Le diagnostic du docteur Barrette, basé sur des fondements biaisés, est sans équivoque en statuant que les CLSC sont un échec. Il n’a pas tout à fait tort, mais il omet de dire que les gouvernements qui se sont succédé n’ont pas voulu en faire un véritable succès, car ils refusaient d’affronter les puissants médecins sur le front de leur rémunération.
Ce n’est un secret pour personne, le ministre, alors qu’il était médecin, se décrivait comme un entrepreneur privé qui n’avait pas à être soumis aux obligations des salariés du monde de la santé. Il fallait l’entendre dans la saga entourant la charte sur la laïcité où il courrouçait le gouvernement péquiste d’avoir pensé étendre les dispositions de sa loi à ce médecin entrepreneur, leur rappelant qu’il n’était pas un simple salarié.
Il était prévisible que les CLSC peineraient à attirer des médecins avec un régime apparenté au salariat. Il était tout aussi prévisible que ces CLSC s’accommoderaient difficilement du régime de rémunération à l’acte qui ne cadre pas avec l’approche holistique de la santé privilégiée par leurs créateurs.
Nous avons un système de santé où nos médecins sont parmi les mieux payés au monde. En fait le troisième après les États-Unis et la Suisse. Malgré ces rémunérations faramineuses, nous souffrons d’une piètre performance dans l’accès aux soins et plusieurs vont jusqu’à interroger la qualité.
En France, dans l’heure qui suit un appel à un médecin, il en débarque un à domicile. Au Royaume-Uni, en moins de 24 heures vous pouvez avoir un rendez-vous dans une clinique médicale avec un médecin. Chez nous, il subsiste une majorité de populations qui n’a pas de médecin de famille et qui devra attendre des mois pour obtenir un rendez-vous.

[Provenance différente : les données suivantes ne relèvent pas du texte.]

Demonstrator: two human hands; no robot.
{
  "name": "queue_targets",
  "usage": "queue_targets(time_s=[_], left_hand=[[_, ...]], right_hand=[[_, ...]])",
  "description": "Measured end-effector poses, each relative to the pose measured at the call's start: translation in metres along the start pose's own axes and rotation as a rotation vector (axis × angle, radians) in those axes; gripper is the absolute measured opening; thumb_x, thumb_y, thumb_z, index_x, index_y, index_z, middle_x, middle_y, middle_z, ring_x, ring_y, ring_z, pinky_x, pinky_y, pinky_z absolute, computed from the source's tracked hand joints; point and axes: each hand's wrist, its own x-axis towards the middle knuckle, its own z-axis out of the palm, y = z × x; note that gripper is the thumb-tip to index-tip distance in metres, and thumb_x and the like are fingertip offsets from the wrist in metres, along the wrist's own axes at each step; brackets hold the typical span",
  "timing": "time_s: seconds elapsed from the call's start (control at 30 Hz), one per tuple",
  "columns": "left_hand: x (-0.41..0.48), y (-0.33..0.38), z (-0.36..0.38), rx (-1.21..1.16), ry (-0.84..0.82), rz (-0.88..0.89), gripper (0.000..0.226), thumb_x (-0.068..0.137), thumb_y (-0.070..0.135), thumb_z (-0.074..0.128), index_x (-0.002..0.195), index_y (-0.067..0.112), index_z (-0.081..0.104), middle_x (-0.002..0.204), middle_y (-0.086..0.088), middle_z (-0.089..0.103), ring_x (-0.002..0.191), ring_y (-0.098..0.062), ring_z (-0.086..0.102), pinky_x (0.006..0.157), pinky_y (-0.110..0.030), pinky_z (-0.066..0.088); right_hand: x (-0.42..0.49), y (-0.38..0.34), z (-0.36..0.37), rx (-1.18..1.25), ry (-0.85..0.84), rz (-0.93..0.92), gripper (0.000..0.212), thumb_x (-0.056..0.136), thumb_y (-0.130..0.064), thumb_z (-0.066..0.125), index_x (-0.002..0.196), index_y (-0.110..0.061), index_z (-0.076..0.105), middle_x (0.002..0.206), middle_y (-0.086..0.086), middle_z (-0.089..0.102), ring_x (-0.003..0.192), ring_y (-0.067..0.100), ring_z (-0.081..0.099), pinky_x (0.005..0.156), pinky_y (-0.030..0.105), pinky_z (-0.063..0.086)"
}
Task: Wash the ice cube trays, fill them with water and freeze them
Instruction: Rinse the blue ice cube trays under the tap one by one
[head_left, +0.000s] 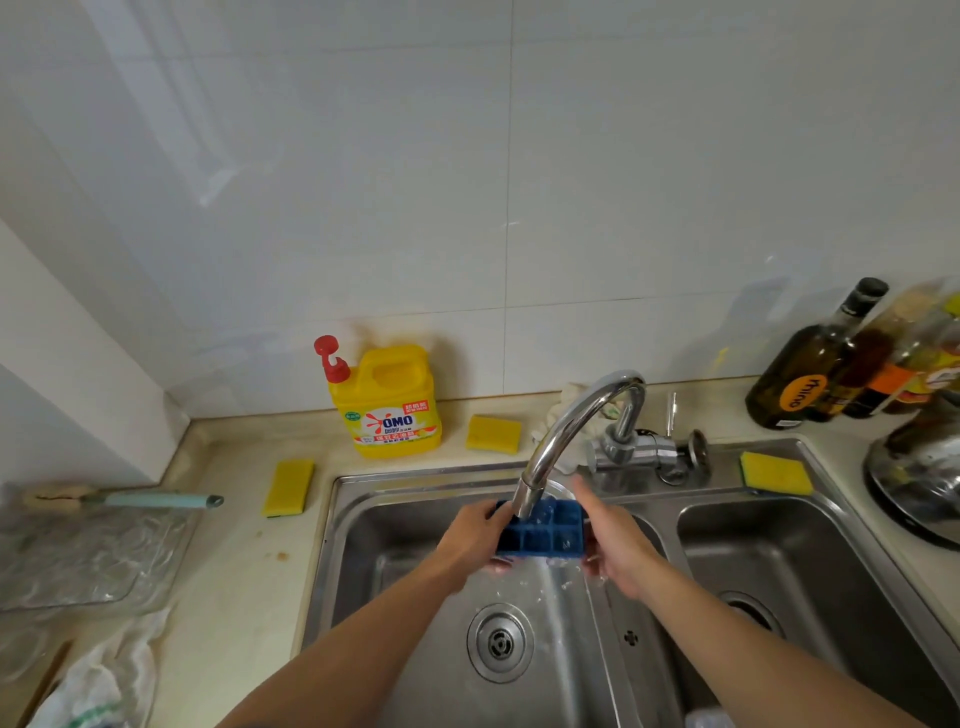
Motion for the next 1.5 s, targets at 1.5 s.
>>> queue_targets(time_s=[1.5], left_hand=[[0.004,-0.022,0.014,-0.340,0.130,-0.248,0.039,0.106,0.045,0.045,0.108,0.014,0.069,0.099,-0.016,0.076,0.088,-0.031,0.075,0.065,-0.034,0.061]], right_hand=[[-0.008,0.021,0.011,0.168,-0.149,0.118,0.062,0.105,-0.058,0.034,0.121,-0.006,0.064,0.113,0.026,0.069,0.095,0.036,0.068,0.072,0.039,0.061]])
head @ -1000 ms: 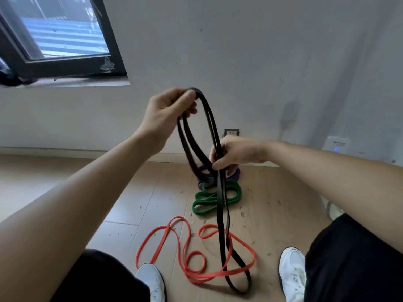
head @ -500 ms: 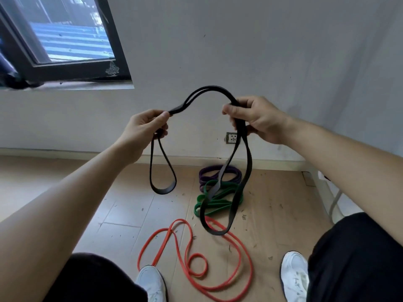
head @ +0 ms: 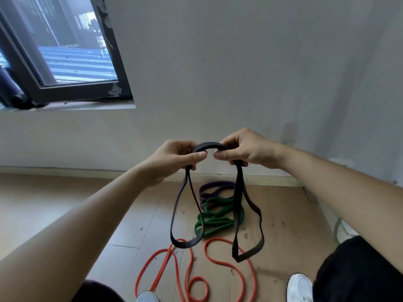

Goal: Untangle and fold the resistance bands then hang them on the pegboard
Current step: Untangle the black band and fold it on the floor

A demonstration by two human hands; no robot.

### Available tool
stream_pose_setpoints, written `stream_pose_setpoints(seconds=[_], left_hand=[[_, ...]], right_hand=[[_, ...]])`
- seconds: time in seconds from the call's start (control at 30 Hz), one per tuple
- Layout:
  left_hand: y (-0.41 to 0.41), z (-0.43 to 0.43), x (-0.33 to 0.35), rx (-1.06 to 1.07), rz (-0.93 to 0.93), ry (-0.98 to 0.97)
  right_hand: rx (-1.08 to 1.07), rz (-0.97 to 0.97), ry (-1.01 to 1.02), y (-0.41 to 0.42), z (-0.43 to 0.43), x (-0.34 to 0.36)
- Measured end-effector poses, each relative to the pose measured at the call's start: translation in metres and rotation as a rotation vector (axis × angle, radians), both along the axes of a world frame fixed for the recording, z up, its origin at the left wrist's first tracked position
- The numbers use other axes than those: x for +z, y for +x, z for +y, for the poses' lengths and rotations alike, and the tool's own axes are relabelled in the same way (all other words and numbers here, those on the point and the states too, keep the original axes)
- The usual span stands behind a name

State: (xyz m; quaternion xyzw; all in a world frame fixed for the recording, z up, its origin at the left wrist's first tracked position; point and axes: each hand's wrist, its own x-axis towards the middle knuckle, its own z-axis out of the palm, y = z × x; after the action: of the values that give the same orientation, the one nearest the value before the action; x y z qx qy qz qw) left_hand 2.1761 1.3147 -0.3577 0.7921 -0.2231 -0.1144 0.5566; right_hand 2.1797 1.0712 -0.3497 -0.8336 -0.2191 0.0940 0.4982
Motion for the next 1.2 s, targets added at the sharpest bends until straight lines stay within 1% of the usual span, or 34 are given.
stream_pose_setpoints(seconds=[0.07,0.17,0.27,0.4,0.5,0.6,0.7,0.77,0.9,1.03,1.1,1.17,1.2], left_hand=[[-0.002,-0.009,0.001,-0.013,-0.003,0.011],[-0.002,-0.017,0.000,0.021,-0.070,0.029],[-0.001,-0.020,0.004,0.066,-0.118,-0.052],[-0.001,-0.014,0.005,0.111,-0.126,-0.130],[0.001,-0.006,0.005,0.183,-0.153,-0.156],[0.005,0.010,0.007,0.240,-0.136,-0.149],[0.007,0.029,0.003,0.157,0.000,-0.072],[0.004,0.033,-0.002,0.095,0.049,0.005],[-0.002,0.018,-0.005,0.025,0.033,0.062],[-0.004,0.000,-0.003,0.045,-0.048,0.069],[-0.002,-0.003,-0.002,0.094,-0.108,0.049],[0.000,-0.003,0.001,0.134,-0.136,-0.010],[0.001,-0.003,0.003,0.153,-0.137,-0.054]], right_hand=[[0.035,-0.009,-0.048,-0.001,0.003,0.000],[0.043,-0.014,-0.064,0.000,0.005,-0.002],[0.036,0.021,-0.115,0.005,0.004,-0.016],[0.052,0.054,-0.263,0.009,0.008,-0.044],[0.039,0.058,-0.218,0.011,0.007,-0.041],[0.013,0.033,-0.092,0.010,0.003,-0.029],[-0.024,0.014,0.025,0.010,0.000,-0.019],[-0.032,0.024,0.064,0.009,0.002,-0.016],[-0.013,0.016,0.062,0.007,0.012,-0.018],[0.002,-0.113,0.043,-0.001,0.021,-0.015],[-0.006,-0.179,0.052,-0.003,0.024,-0.013],[-0.014,-0.166,0.038,-0.001,0.024,-0.016],[0.000,-0.138,-0.011,0.002,0.022,-0.021]])
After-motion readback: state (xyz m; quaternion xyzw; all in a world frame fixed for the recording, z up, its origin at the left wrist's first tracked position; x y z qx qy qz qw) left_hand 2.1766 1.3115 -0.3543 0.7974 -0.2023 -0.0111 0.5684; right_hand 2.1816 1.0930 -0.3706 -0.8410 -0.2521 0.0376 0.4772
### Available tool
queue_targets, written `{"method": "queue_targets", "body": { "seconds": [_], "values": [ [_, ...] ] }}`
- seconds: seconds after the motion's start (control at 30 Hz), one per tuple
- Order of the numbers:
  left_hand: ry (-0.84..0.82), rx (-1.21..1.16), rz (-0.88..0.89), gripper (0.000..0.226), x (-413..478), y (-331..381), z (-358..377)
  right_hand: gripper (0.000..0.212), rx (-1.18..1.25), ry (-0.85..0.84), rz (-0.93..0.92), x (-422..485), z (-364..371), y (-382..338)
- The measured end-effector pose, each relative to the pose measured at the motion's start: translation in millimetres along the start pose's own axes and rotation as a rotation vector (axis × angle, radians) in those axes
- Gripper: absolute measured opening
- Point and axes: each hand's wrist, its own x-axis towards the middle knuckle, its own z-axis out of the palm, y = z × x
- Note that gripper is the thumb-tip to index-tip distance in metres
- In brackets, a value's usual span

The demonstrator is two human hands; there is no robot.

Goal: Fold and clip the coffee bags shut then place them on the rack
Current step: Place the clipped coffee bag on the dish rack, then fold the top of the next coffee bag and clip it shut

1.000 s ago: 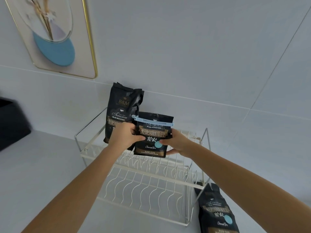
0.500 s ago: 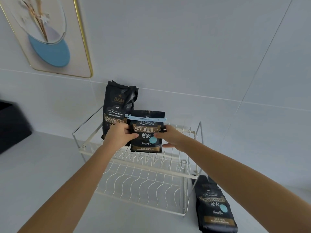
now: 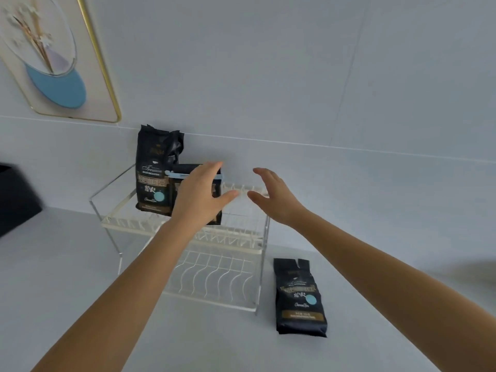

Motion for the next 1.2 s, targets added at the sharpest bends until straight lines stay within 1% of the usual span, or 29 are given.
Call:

Un régime par capitation comme l’Angleterre ou la Norvège, où les médecins de famille verraient leur rémunération fondée sur un segment de population pris en charge et suivi adéquatement, aurait favorisé la migration de ceux-ci vers les CLSC. Malheureusement en politique, il faut ménager le chou et la chèvre et l’on conserve les vestiges précédents, créant du coup ses soucis pour l’avenir.
Le ministre actuel ne remettra jamais en cause le mode de rémunération à l’acte car il est entrepreneur avant d’être médecin. Le «cash» est trop important pour qu’il ose penser à un mode qui risquerait de lui en mettre moins dans les poches, même si cela devait être plus efficient pour le citoyen. Il préfère imposer une mort lente aux CLSC en les saignant graduellement de leurs ressources médicales et professionnelles vers ses fameux groupes de médecine familiale.
Ainsi, la vache sacrée s’éteindra sans trop s’en rendre compte pendant que le ministre installe une pratique de plus en plus privée des soins de santé profitables aux médecins. Ils pourront effectivement facturer des frais accessoires et des frais administratifs pour gérer les ressources professionnelles fournies par l’État, ces frais s’ajoutant à une rémunération que plusieurs citoyens qualifient déjà d’exagérée.
Il en coûtera plus cher aux citoyens pour nourrir cette nouvelle bête, alors que la prévention passe par-dessus bord et que le curatif devient roi.